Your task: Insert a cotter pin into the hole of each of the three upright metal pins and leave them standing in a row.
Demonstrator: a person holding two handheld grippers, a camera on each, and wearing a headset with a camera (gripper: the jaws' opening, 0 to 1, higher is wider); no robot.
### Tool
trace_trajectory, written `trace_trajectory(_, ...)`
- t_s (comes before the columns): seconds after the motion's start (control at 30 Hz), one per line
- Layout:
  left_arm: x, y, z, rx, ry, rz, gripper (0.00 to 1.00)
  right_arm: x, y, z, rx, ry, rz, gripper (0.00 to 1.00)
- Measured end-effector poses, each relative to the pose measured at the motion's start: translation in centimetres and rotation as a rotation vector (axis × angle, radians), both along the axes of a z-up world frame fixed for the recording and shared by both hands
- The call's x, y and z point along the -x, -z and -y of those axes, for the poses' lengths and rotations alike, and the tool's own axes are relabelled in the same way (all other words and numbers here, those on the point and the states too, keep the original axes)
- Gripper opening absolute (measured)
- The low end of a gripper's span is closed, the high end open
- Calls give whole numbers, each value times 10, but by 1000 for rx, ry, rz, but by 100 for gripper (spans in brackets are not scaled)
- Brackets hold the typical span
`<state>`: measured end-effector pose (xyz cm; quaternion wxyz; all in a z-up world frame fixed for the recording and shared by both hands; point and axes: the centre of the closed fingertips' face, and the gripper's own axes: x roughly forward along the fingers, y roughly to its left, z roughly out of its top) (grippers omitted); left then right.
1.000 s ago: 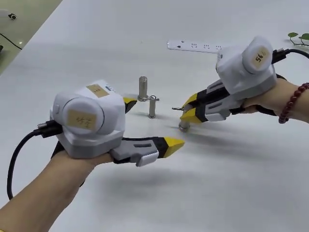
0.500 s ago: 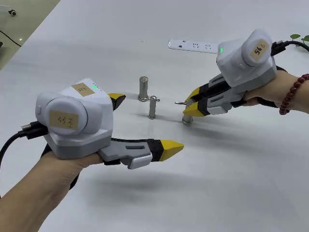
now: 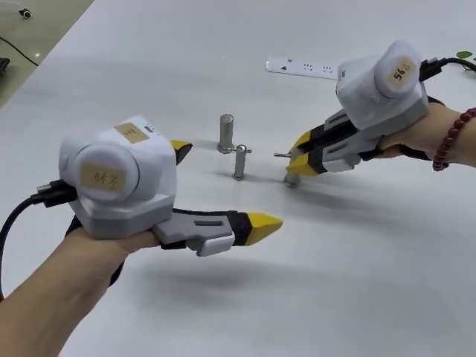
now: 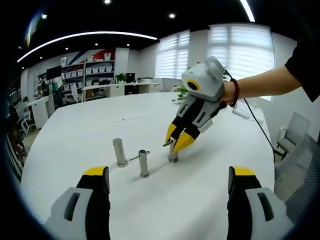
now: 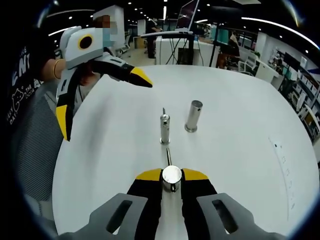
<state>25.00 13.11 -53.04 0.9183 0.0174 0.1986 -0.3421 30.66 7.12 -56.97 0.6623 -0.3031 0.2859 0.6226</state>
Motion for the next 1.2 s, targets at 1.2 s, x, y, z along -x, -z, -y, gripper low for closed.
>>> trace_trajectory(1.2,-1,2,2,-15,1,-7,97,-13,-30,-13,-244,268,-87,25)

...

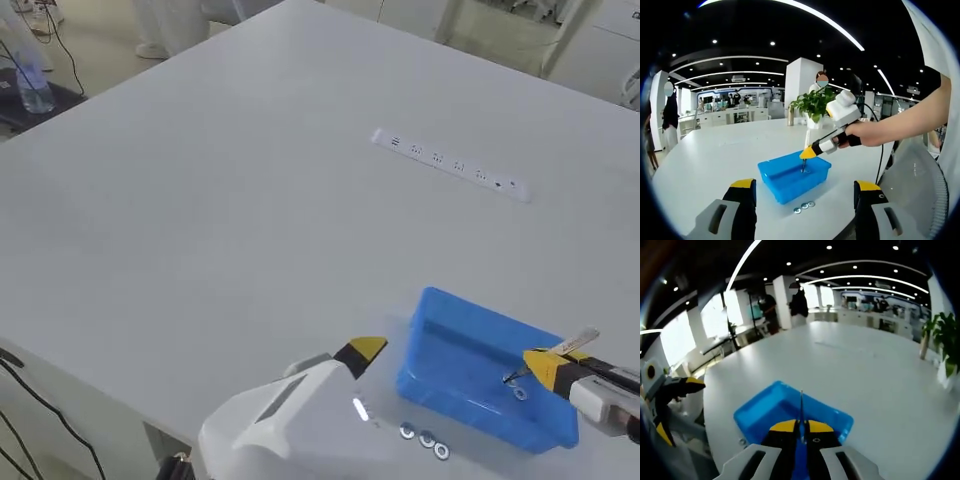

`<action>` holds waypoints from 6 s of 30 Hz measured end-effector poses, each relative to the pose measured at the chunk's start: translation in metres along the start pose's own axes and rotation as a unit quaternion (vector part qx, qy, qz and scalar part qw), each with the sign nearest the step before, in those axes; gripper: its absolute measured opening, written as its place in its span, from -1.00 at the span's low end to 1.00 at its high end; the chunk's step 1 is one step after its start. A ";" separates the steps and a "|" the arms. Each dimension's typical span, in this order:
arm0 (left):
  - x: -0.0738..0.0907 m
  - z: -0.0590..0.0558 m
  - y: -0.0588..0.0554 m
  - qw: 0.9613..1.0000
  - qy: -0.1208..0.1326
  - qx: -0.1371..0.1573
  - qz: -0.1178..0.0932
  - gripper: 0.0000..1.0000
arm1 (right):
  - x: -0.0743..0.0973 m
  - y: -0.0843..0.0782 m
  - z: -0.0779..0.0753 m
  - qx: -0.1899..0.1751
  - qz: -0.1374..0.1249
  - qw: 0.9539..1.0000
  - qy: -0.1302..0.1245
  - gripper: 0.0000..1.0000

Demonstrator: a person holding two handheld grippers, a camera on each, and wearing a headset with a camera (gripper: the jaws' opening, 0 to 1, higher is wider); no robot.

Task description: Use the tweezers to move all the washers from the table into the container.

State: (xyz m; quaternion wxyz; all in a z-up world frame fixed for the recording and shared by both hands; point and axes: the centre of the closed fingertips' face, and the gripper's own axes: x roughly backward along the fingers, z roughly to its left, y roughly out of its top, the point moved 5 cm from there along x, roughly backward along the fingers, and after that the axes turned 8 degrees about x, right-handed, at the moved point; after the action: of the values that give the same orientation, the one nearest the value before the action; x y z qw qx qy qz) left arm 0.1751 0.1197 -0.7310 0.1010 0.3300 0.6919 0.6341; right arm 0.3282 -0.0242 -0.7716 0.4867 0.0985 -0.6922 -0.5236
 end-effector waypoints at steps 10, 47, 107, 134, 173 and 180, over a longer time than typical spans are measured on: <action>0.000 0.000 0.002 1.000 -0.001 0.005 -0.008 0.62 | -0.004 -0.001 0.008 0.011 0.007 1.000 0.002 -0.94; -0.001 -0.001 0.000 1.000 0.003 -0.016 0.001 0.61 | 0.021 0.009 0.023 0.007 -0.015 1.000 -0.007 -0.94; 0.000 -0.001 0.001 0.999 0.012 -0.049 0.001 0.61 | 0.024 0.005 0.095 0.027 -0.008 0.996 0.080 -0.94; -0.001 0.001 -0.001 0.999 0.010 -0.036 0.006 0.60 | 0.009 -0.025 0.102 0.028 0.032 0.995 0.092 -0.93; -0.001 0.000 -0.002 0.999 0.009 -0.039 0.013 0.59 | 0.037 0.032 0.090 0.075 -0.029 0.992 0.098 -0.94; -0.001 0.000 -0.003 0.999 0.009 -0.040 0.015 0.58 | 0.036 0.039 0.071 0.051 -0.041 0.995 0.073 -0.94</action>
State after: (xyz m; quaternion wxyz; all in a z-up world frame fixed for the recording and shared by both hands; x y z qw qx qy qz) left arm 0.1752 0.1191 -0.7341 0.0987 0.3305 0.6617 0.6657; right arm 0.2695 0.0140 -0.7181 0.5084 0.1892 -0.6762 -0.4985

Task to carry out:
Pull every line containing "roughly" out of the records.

Response:
`<state>`: measured end-effector pose (xyz cm; quaternion wxyz; all in a z-up world frame fixed for the recording and shared by both hands; point and axes: the centre of the closed fingertips' face, and the gripper's own axes: x roughly forward along the fingers, y roughly to its left, z roughly out of its top) (grippers omitted); left then right.
State: (xyz m; quaternion wxyz; all in a z-up world frame fixed for the recording and shared by both hands; point and axes: the centre of the closed fingertips' face, and the gripper's own axes: x roughly backward along the fingers, z roughly to its left, y roughly out of its top, the point moved 5 cm from there along x, roughly backward along the fingers, and after that the axes turned 8 degrees about x, right-handed, at the moved point; after the action: of the values that give the same orientation, the one nearest the value before the action; x y z qw qx qy qz) left arm 0.1751 0.1197 -0.7310 0.1010 0.3300 0.6919 0.6341; right arm 0.3282 -0.0242 -0.7716 0.4867 0.0985 -0.6922 -0.5236

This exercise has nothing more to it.